Your goal: Print the whole listing below again, exactly as given.

Given data:
****

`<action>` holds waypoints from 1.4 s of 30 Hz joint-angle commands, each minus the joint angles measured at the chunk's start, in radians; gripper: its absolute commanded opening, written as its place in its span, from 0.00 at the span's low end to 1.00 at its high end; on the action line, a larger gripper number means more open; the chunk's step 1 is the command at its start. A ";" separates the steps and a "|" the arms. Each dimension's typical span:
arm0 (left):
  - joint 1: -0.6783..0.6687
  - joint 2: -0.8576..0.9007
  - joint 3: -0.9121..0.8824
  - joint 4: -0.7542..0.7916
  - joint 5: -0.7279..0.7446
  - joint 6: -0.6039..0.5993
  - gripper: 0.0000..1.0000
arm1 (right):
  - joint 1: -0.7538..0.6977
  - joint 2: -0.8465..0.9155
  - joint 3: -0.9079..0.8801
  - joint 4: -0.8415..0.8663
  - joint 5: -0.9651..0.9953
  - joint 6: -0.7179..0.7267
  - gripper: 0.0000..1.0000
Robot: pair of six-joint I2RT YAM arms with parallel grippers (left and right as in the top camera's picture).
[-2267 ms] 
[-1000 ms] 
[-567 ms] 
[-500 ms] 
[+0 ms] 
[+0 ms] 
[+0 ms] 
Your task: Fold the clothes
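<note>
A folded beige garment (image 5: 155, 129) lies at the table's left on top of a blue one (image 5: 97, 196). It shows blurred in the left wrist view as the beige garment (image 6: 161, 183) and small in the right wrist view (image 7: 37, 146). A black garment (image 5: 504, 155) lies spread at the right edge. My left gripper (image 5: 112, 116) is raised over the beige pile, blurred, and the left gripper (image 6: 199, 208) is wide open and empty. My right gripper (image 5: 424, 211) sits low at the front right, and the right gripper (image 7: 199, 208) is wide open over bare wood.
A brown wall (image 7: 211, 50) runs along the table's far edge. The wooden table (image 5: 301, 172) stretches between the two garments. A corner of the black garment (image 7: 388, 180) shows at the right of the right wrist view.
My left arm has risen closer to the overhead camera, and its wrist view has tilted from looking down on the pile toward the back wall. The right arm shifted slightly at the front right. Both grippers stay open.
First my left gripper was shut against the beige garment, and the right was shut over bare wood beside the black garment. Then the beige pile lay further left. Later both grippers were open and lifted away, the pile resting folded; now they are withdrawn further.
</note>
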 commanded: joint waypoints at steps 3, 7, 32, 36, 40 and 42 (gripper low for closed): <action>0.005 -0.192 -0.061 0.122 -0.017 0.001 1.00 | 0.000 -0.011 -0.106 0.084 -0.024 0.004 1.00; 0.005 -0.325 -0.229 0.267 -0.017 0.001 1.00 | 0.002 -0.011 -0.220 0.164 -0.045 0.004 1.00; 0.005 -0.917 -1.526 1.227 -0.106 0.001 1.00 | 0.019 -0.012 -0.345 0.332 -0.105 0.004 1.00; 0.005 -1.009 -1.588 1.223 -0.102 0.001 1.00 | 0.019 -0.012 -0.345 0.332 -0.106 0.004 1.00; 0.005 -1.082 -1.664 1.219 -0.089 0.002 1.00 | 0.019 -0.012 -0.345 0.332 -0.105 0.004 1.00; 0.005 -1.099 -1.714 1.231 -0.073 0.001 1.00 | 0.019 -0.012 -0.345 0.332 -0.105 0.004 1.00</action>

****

Reply to the task:
`<action>` holds waypoints from 1.4 s of 30 Hz joint-angle commands, each minus the joint angles measured at the chunk's start, in radians; gripper: its absolute commanded opening, written as its place in its span, from 0.00 at the span's low end to 1.00 at its high end; on the action line, a larger gripper number means more open; the chunk's step 1 is the command at its start. A ";" separates the steps and a "|" the arms. Each dimension's typical span:
arm0 (left):
  - joint 1: -0.6783..0.6687
  - joint 2: -0.8576..0.9007
  - joint 3: -0.9121..0.8824
  - joint 4: -0.7542..0.7916
  - joint 5: -0.7279..0.7446
  - joint 6: -0.6039..0.5993
  - gripper: 0.0000..1.0000
arm1 (right):
  - joint 1: -0.7538..0.6977
  - joint 2: -0.8465..0.9155
  - joint 3: -0.9079..0.8801
  - joint 4: -0.8415..0.8663
  - joint 5: -0.9651..0.9953
  - joint 6: -0.7179..0.7267
  - gripper: 0.0000..1.0000
Robot: pair of six-joint I2RT YAM arms with parallel grippers (left and right as in the top camera's picture).
[-2267 ms] 
[-1000 ms] 
[-567 ms] 
[-500 ms] 
[+0 ms] 
[+0 ms] 
[+0 ms] 
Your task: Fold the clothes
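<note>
A folded beige garment (image 5: 155, 129) lies at the table's left on top of a blue one (image 5: 97, 196). It shows blurred in the left wrist view as the beige garment (image 6: 161, 183) and small in the right wrist view (image 7: 37, 146). A black garment (image 5: 504, 155) lies spread at the right edge. My left gripper (image 5: 112, 116) is raised over the beige pile, blurred, and the left gripper (image 6: 199, 208) is wide open and empty. My right gripper (image 5: 424, 211) sits low at the front right, and the right gripper (image 7: 199, 208) is wide open over bare wood.
A brown wall (image 7: 211, 50) runs along the table's far edge. The wooden table (image 5: 301, 172) stretches between the two garments. A corner of the black garment (image 7: 388, 180) shows at the right of the right wrist view.
My left arm has risen closer to the overhead camera, and its wrist view has tilted from looking down on the pile toward the back wall. The right arm shifted slightly at the front right. Both grippers stay open.
First my left gripper was shut against the beige garment, and the right was shut over bare wood beside the black garment. Then the beige pile lay further left. Later both grippers were open and lifted away, the pile resting folded; now they are withdrawn further.
</note>
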 commanded: joint waypoints at steps 3, 7, 32, 36, 40 and 42 (gripper low for closed): <action>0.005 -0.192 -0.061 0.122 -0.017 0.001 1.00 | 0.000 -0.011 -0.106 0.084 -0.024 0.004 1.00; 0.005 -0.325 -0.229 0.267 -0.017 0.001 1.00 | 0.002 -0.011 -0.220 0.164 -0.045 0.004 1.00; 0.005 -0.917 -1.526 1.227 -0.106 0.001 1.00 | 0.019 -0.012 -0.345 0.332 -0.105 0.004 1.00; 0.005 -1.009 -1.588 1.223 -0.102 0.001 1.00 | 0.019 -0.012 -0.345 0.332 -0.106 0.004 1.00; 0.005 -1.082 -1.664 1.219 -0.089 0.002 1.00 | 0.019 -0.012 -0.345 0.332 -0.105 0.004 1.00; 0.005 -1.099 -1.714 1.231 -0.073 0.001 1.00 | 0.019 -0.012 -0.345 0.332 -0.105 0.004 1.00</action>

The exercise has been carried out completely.